The task: Give again exactly the lines that run from the start of the records to the line holding "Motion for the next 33", both ends counted. Do not include the pictures.

Record excerpts:
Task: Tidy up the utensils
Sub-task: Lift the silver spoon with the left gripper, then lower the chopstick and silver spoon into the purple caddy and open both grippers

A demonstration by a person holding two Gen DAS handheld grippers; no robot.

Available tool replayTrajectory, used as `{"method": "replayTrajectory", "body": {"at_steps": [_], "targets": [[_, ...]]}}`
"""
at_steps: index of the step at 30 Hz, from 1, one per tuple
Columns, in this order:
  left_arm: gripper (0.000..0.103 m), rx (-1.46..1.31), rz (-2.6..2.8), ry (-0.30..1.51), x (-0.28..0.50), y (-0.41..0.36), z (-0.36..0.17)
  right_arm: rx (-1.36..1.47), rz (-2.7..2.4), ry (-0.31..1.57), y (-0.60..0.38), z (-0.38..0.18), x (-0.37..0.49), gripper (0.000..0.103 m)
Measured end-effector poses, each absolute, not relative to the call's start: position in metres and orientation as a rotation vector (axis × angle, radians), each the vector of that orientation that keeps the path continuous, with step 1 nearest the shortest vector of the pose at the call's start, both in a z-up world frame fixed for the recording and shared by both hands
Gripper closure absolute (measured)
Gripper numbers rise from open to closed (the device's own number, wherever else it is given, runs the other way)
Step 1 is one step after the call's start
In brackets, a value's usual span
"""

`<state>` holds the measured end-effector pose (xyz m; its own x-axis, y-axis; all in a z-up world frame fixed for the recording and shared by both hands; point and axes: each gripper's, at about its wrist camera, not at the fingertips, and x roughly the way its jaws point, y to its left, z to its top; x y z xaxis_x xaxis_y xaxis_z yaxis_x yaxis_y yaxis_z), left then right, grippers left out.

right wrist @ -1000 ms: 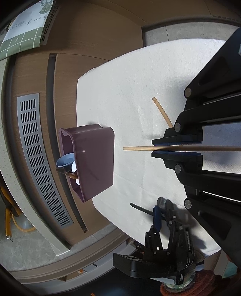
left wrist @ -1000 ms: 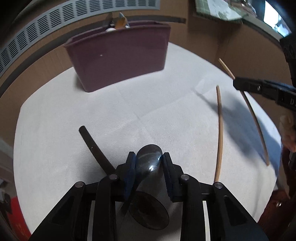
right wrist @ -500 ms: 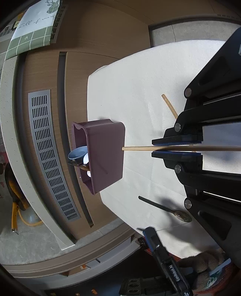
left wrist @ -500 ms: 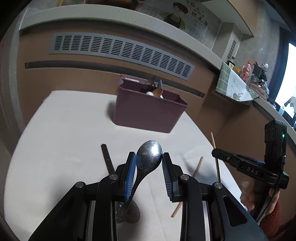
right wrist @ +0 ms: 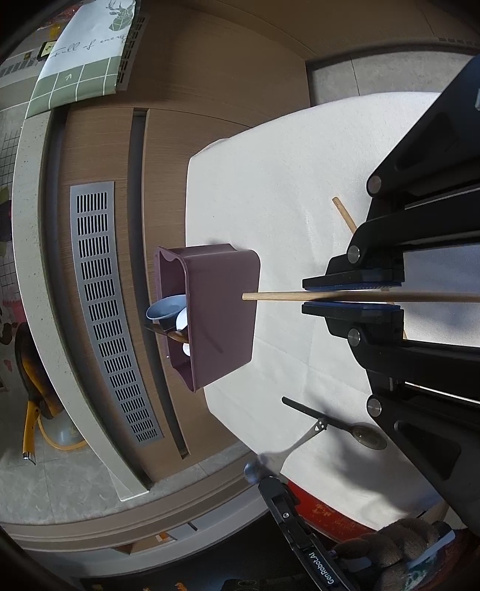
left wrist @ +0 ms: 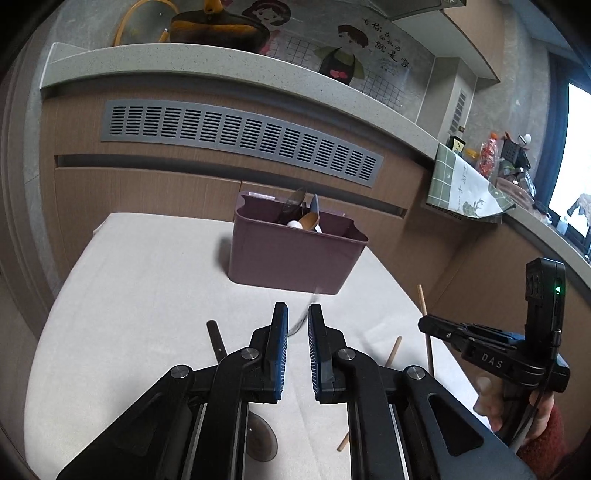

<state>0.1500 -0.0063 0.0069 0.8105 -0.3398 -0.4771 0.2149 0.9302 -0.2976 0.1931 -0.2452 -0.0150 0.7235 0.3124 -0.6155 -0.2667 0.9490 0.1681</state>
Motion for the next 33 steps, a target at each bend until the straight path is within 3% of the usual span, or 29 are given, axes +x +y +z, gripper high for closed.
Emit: {"method": "replayTrajectory", "body": {"at_steps": [8,12,16,23,27,33], "targets": [[0.091,-0.258,-0.281,0.584,0.157,0.008,-0.001,0.075,0.317,0.698,-0.246,-0.017,0.192,0.098],[0.068,-0.162,-0.547,0.66,0.18,-0.014,-0.02,0.085,0.312,0.698,-0.25,-0.017,0.191,0.098],[0.067,-0.015,-0.672,0.797,0.217,-0.039,-0.045,0.085,0.297,0.692,-0.258,-0.018,0.187,0.098],[0.067,-0.061,-0.63,1.001,0.256,-0.038,-0.083,0.136,0.254,0.706,-0.283,-0.026,0.186,0.098],[0.066,-0.133,-0.731,1.057,0.234,-0.034,-0.086,0.169,0.258,0.712,-0.291,-0.027,0.187,0.098],[0.066,0.166,-0.688,0.991,0.218,-0.079,-0.08,0.174,0.286,0.722,-0.284,-0.03,0.193,0.098]]}}
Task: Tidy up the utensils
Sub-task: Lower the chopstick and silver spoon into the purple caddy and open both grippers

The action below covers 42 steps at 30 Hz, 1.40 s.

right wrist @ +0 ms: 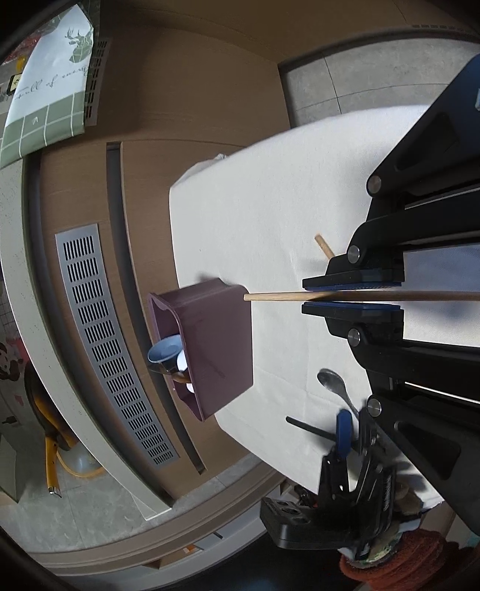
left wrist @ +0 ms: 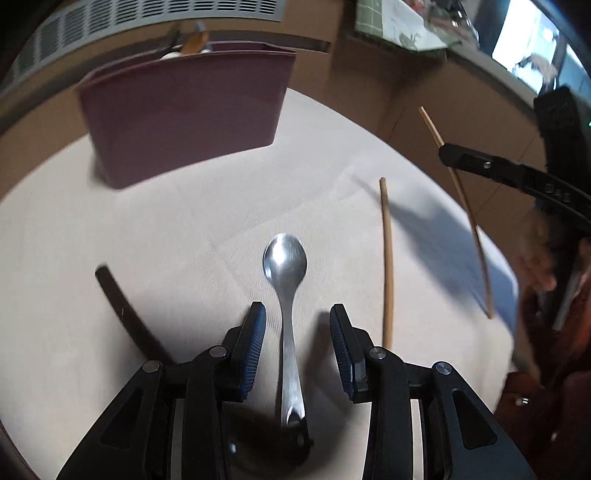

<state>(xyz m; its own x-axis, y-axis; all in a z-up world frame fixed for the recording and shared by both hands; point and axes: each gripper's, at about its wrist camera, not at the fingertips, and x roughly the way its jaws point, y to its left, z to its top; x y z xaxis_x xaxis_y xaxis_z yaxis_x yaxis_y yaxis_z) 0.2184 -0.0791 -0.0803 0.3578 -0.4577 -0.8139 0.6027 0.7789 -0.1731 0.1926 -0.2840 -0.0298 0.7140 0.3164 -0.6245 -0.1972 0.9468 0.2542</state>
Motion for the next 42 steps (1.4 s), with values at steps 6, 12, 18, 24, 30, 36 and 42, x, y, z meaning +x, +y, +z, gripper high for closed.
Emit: {"method": "replayTrajectory", "body": {"at_steps": [6,12,18,24,30,36,42], "targets": [[0.066,0.201,-0.601,1.019,0.243,-0.109,-0.079,0.145,0.281,0.708,-0.282,-0.026,0.184,0.098],[0.074,0.18,-0.461,0.958,0.228,-0.108,-0.077,0.125,0.266,0.67,-0.28,-0.019,0.183,0.098],[0.074,-0.05,-0.408,0.759,0.198,-0.067,-0.037,0.117,0.272,0.648,-0.277,-0.012,0.183,0.098],[0.074,-0.087,-0.374,0.607,0.188,-0.05,-0.006,0.132,0.281,0.639,-0.272,-0.008,0.185,0.098],[0.074,-0.15,-0.35,0.52,0.191,-0.039,0.011,0.118,0.284,0.622,-0.264,-0.002,0.191,0.098],[0.074,-0.207,-0.398,0.361,0.207,-0.025,0.076,0.07,0.302,0.421,-0.256,0.072,0.205,0.098],[0.074,-0.262,-0.436,0.193,0.254,-0.006,0.155,0.019,0.315,0.167,-0.239,0.176,0.24,0.098]]}}
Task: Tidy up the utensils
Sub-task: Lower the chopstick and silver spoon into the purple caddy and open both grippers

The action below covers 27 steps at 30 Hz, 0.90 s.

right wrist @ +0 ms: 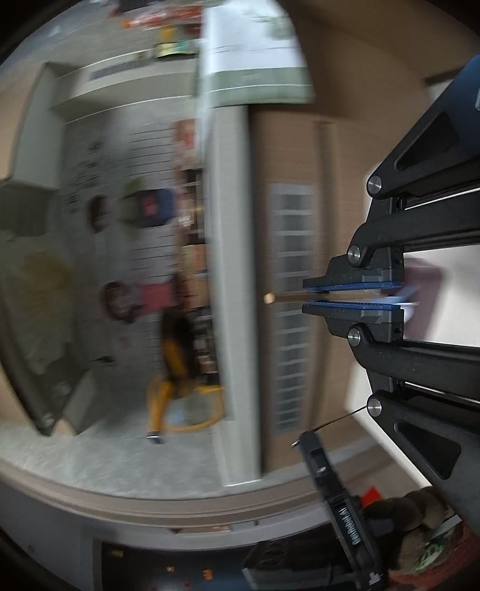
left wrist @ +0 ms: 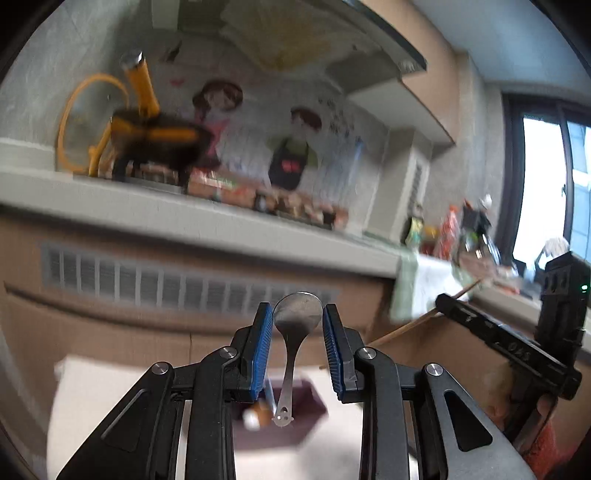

Answer section:
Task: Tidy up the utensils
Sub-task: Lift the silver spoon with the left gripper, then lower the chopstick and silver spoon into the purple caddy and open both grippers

A demonstration by a person holding two Gen DAS handheld grippers; no robot.

Available tool replayTrajectory, used as `{"method": "replayTrajectory", "body": {"at_steps": [_], "targets": [[_, ...]]}}`
"""
at_steps: index of the step at 30 Hz, from 1, one per tuple
Columns, in this order:
  left_arm: gripper (0.000..0.103 m), rx (-1.46..1.31), rz (-2.6..2.8), ry (-0.30..1.51), x (-0.28..0.50), y (-0.41..0.36), z (-0.36..0.17)
  right_arm: rx (-1.36..1.47), rz (-2.7..2.4), ry (-0.31..1.57), y (-0.60..0.38), z (-0.38..0.18), x (-0.37..0.49), gripper (0.000..0.103 m)
Measured end-effector poses, each absolute, not relative to the call's start: position in metres and orientation as a rotation vector (axis × angle, radians), each the vector of that orientation that keeps the path continuous, with step 1 nearest the shortest vector of the pose at the call's start, both in a z-up world frame fixed for the recording and shared by both hands
Gripper closure absolute (measured)
Gripper numbers rise from open to closed (the device's own number, wherever else it is given, runs the other way)
Step 1 is one step after the call's start
In brackets, a value's usual span
"""

`<state>` holds the measured end-effector pose (xyz m; its own x-axis, y-axis; all in a z-up world frame fixed for the recording and shared by both hands; point and axes: each gripper's, at about its wrist camera, not at the fingertips, and x roughly the way its jaws point, y to its left, z to its top; x y z xaxis_x xaxis_y xaxis_z yaxis_x yaxis_y yaxis_z), left then right, grippers left out.

right wrist @ -1000 ms: 
left wrist @ -1000 ms: 
right wrist @ -500 ms: 
left wrist @ -500 ms: 
right wrist @ +0 ms: 
left wrist @ +0 ms: 

<state>0.1500 -0.0063 0.0069 0.8105 -0.3398 -0.4771 0.2149 0.9302 -0.2976 0.1931 -0.2452 -0.0150 0.7235 0.3124 -0.6155 -0.2667 0.9490 0.1681</state>
Motion for the next 33 steps, a target at each bend until the straight path is within 3% of the usual span, or 29 are given, axes +x +y +z, gripper high for closed.

What was asked for in the exercise is now done.